Your copy should hold exactly the lines from the beginning of the listing below through the line with "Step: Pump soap", without any pictures.

PROVIDED MATERIAL:
[Start of section]

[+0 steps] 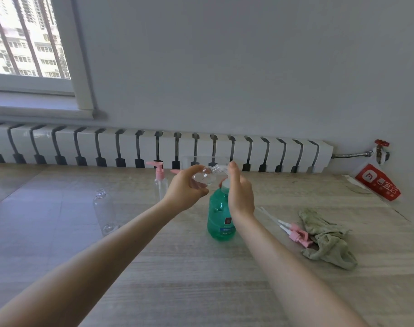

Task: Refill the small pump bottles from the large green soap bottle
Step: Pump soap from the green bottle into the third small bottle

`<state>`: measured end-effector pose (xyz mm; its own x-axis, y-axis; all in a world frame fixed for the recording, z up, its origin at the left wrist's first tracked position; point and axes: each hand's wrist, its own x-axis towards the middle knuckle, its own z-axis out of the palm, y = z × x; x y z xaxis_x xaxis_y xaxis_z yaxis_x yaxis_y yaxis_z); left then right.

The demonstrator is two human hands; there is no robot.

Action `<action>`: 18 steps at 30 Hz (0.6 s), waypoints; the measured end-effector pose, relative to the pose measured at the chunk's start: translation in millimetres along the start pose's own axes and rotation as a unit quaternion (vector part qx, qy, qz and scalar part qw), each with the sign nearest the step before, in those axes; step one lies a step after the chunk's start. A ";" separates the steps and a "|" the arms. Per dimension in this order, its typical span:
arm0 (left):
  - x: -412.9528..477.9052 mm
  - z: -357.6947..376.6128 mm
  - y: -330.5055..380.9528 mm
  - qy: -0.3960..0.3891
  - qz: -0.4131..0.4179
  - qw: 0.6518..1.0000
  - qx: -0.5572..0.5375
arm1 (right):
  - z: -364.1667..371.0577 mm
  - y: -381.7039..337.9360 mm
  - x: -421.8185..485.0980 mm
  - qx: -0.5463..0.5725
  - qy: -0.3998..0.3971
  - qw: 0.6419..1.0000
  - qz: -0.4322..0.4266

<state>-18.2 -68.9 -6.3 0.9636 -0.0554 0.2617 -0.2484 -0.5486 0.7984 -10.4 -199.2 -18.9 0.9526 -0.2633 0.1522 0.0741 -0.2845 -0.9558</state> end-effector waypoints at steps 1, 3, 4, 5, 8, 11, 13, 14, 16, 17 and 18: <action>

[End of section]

FINAL ANSWER:
[+0 steps] 

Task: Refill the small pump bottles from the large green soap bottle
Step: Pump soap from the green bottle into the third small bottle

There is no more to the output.